Input data Block Start

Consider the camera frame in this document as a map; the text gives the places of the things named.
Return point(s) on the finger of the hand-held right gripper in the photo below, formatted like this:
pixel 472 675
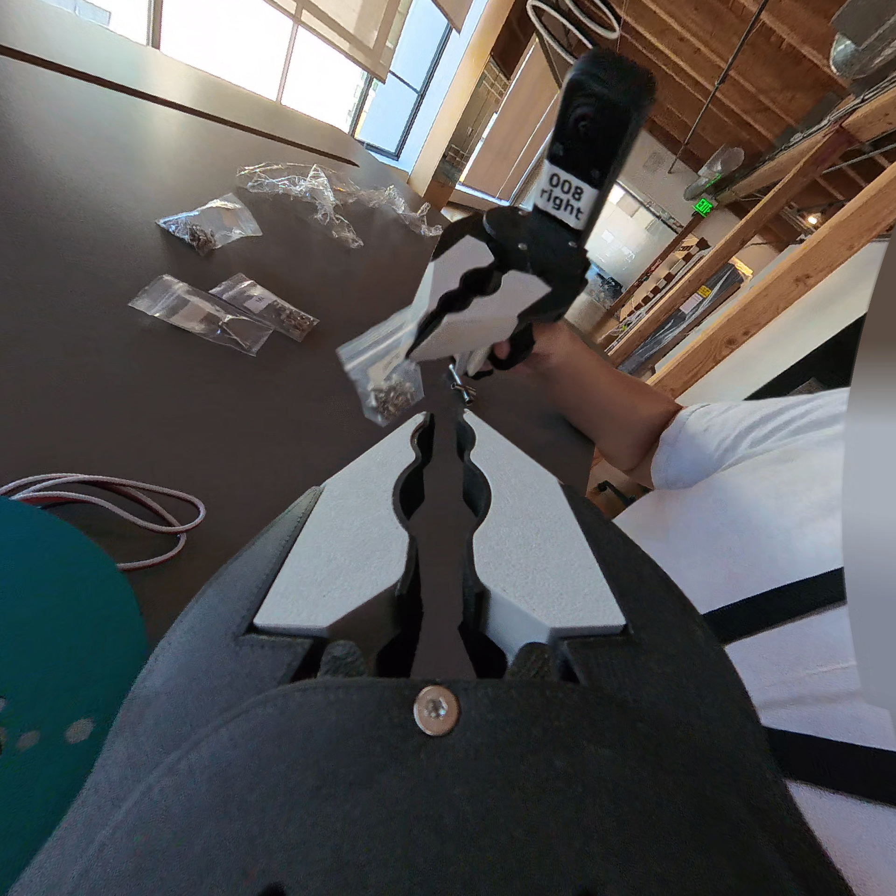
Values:
pixel 497 308
pixel 451 269

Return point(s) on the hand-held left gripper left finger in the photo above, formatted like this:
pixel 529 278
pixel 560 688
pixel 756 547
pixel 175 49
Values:
pixel 329 560

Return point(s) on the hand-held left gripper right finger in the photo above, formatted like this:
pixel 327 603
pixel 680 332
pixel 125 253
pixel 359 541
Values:
pixel 546 560

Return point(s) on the small clear screw bag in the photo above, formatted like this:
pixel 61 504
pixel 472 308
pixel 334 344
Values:
pixel 381 381
pixel 210 225

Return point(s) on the blue round metal plate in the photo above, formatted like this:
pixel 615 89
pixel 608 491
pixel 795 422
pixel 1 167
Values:
pixel 63 630

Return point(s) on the person's right forearm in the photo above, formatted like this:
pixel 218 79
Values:
pixel 623 420

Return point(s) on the dark grey desk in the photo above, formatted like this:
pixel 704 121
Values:
pixel 140 392

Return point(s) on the person's right hand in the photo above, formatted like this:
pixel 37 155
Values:
pixel 553 357

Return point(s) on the crumpled clear plastic wrap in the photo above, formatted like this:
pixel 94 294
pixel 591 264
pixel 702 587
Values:
pixel 322 192

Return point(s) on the clear bag of nuts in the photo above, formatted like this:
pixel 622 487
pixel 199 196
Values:
pixel 273 311

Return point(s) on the person's white shirt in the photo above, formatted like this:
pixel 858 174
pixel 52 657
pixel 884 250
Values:
pixel 756 532

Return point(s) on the beige roller blind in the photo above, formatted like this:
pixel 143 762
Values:
pixel 364 35

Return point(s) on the clear bag with flat part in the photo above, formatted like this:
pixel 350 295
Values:
pixel 189 311

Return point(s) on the large grid window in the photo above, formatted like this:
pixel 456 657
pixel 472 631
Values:
pixel 224 49

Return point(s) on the metal air duct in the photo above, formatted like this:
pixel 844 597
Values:
pixel 868 42
pixel 724 164

Input data Block End

(Work required) Everything in the listing, except its images, should be set down exactly.

(Response to the exercise)
Consider the camera frame in this document as a map; the text gives the places of the things named.
Return point(s) on the finger of the hand-held right gripper in the photo below, formatted like this:
pixel 472 675
Values:
pixel 497 308
pixel 451 269

Return point(s) on the hand-held left gripper left finger in the photo above, formatted like this:
pixel 529 278
pixel 560 688
pixel 756 547
pixel 175 49
Values:
pixel 329 560

Return point(s) on the hand-held left gripper right finger in the photo above, formatted like this:
pixel 327 603
pixel 680 332
pixel 125 253
pixel 359 541
Values:
pixel 546 560

Return point(s) on the small clear screw bag in the photo above, formatted like this:
pixel 61 504
pixel 472 308
pixel 334 344
Values:
pixel 381 381
pixel 210 225

Return point(s) on the blue round metal plate in the photo above, formatted like this:
pixel 615 89
pixel 608 491
pixel 795 422
pixel 1 167
Values:
pixel 63 630

Return point(s) on the person's right forearm in the photo above, formatted like this:
pixel 218 79
Values:
pixel 623 420

Return point(s) on the dark grey desk in the photo above, formatted like this:
pixel 704 121
Values:
pixel 140 392

Return point(s) on the person's right hand in the photo above, formatted like this:
pixel 37 155
Values:
pixel 553 357

Return point(s) on the crumpled clear plastic wrap in the photo above, formatted like this:
pixel 94 294
pixel 591 264
pixel 702 587
Values:
pixel 322 192

Return point(s) on the clear bag of nuts in the photo above, formatted like this:
pixel 622 487
pixel 199 196
Values:
pixel 273 311

Return point(s) on the person's white shirt in the photo above, formatted like this:
pixel 858 174
pixel 52 657
pixel 884 250
Values:
pixel 756 532

Return point(s) on the beige roller blind in the photo above, formatted like this:
pixel 143 762
Values:
pixel 364 35

Return point(s) on the clear bag with flat part in the photo above, formatted like this:
pixel 350 295
Values:
pixel 189 311

Return point(s) on the large grid window in the photo above, formatted like this:
pixel 456 657
pixel 472 631
Values:
pixel 224 49

Return point(s) on the metal air duct in the photo above, formatted like this:
pixel 844 597
Values:
pixel 868 42
pixel 724 164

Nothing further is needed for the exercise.